> **EXERCISE GOAL**
For the entries below, print exactly the lines between the line holding "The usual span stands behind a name" and the line holding "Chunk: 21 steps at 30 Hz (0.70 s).", inclusive, and nothing else.
Top of GIVEN RECORDS
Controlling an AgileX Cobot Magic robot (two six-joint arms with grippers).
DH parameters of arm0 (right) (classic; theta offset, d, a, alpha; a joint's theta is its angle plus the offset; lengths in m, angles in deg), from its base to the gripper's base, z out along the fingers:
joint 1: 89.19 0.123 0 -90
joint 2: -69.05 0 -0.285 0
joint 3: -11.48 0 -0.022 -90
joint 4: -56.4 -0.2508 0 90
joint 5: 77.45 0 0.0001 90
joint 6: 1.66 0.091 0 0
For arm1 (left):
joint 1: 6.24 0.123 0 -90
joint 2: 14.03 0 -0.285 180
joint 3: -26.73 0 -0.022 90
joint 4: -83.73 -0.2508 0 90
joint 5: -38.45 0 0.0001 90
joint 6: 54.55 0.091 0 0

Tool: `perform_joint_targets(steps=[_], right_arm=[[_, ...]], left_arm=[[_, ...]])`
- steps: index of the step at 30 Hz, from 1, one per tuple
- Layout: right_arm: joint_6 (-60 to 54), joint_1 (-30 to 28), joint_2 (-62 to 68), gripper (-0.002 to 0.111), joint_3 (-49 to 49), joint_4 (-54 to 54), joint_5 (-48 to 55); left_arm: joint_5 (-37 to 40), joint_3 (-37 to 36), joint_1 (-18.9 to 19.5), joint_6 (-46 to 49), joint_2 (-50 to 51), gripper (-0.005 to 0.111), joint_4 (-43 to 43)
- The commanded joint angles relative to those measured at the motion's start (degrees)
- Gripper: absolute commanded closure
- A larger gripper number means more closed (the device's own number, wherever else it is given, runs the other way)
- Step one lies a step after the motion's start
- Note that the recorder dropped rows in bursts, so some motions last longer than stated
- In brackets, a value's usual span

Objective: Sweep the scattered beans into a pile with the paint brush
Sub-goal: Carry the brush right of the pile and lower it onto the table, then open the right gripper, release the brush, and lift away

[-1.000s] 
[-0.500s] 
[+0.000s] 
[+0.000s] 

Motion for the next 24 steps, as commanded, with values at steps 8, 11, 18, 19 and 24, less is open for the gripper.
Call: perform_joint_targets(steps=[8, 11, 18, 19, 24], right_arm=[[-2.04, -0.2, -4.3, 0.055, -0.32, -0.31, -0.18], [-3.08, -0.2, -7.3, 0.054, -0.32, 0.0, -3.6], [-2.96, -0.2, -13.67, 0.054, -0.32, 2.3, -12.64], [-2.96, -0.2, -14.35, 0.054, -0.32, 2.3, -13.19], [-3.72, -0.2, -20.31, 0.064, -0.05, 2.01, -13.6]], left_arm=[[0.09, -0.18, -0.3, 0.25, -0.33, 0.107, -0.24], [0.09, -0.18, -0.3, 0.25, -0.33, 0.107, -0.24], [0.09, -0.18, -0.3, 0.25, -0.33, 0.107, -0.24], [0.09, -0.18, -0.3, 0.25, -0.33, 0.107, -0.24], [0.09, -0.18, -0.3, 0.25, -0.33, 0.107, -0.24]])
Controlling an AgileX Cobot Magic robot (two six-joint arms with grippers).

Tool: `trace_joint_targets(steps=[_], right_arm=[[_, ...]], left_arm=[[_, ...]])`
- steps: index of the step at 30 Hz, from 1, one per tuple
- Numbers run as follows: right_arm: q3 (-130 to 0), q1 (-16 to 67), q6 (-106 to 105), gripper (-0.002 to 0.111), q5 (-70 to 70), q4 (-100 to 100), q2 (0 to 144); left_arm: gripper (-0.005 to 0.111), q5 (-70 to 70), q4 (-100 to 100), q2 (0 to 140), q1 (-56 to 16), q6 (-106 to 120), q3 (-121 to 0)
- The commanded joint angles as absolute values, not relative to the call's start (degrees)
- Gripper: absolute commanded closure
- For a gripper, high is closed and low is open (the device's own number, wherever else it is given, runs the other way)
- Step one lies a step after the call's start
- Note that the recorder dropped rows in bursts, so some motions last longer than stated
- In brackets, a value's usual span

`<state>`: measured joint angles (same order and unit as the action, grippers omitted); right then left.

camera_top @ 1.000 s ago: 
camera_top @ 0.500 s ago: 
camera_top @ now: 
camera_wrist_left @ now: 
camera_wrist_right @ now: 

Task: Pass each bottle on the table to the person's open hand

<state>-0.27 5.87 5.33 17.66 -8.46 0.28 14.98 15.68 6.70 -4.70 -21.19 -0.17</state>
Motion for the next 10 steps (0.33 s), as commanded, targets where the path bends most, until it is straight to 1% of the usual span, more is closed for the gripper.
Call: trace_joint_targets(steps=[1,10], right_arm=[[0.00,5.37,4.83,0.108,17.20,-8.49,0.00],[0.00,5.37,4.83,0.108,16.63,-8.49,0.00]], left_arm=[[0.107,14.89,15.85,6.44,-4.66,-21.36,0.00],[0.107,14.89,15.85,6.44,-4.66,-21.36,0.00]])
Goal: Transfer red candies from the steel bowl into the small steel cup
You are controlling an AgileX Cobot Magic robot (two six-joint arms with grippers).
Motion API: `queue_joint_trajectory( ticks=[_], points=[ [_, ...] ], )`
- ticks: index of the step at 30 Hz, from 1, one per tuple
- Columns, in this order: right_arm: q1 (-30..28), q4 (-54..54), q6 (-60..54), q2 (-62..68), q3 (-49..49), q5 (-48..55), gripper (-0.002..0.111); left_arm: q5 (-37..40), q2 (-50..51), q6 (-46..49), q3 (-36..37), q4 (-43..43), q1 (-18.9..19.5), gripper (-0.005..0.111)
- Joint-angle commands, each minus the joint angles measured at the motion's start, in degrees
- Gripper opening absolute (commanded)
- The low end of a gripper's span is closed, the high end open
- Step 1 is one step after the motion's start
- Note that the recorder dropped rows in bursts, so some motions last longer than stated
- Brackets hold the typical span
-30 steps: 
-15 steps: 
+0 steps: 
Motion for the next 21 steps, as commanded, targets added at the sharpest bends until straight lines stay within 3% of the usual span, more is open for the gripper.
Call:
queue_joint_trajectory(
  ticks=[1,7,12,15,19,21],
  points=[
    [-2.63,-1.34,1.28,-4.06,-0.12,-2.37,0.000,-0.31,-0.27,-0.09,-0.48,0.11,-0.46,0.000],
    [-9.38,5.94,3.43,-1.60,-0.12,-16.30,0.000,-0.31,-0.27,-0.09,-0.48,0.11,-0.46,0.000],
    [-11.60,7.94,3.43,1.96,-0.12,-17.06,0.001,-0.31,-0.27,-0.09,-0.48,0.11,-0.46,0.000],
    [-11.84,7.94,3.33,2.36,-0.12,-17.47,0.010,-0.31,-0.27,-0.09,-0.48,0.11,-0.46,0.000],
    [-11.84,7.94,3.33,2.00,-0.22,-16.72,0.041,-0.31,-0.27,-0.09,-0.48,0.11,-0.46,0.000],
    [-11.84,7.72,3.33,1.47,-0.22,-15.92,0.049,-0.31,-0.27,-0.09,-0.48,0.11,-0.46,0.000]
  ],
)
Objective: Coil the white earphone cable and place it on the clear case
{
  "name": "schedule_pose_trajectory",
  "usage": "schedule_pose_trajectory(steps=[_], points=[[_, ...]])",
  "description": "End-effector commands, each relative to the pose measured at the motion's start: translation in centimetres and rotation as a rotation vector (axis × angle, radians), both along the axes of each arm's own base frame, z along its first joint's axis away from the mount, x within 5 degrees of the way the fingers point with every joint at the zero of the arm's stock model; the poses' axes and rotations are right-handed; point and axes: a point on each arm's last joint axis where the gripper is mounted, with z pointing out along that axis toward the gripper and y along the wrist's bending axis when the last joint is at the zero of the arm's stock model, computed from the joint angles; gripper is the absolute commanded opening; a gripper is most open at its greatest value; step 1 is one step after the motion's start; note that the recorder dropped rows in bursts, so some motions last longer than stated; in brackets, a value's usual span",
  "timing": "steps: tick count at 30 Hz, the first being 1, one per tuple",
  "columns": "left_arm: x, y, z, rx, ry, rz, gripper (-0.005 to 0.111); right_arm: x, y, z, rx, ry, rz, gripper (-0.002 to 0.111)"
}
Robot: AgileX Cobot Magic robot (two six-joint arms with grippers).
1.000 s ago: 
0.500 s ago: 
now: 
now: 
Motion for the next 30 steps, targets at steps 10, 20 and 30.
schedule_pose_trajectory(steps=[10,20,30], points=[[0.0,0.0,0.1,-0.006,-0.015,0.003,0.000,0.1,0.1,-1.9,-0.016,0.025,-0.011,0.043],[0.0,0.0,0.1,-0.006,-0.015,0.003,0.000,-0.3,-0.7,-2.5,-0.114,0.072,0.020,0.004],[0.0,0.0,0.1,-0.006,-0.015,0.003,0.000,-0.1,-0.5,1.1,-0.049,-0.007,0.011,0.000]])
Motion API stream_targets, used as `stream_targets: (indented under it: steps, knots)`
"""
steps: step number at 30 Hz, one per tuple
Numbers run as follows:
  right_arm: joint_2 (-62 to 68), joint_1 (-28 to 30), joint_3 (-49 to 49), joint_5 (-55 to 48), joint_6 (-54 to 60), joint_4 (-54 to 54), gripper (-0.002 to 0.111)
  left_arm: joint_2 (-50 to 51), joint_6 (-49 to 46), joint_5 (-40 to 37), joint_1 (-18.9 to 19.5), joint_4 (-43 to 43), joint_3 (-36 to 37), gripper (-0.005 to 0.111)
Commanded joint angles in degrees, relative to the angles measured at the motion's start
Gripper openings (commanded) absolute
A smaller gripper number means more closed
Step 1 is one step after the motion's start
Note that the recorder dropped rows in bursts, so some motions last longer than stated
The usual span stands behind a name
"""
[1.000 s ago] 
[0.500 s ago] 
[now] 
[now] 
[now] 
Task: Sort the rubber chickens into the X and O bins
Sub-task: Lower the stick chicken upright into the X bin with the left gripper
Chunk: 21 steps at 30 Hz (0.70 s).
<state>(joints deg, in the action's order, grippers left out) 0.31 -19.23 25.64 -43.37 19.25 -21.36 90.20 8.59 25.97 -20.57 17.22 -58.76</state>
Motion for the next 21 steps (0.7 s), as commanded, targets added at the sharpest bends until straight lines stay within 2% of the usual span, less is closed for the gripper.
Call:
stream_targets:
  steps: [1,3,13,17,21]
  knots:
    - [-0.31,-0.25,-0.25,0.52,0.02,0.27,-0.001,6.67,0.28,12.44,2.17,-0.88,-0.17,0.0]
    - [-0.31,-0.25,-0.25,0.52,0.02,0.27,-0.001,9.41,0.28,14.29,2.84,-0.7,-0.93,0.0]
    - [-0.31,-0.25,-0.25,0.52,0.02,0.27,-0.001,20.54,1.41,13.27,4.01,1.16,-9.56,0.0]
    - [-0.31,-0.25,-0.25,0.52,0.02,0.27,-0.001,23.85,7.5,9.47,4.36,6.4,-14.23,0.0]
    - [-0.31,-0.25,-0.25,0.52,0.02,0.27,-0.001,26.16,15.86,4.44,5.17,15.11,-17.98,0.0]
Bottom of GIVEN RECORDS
> **ANSWER**
The usual span stands behind a name
"""
[1.000 s ago] 
[0.500 s ago] 
[now] 
[now] 
[now] 
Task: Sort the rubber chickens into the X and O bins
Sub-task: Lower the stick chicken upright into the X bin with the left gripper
Chunk: 21 steps at 30 Hz (0.70 s).

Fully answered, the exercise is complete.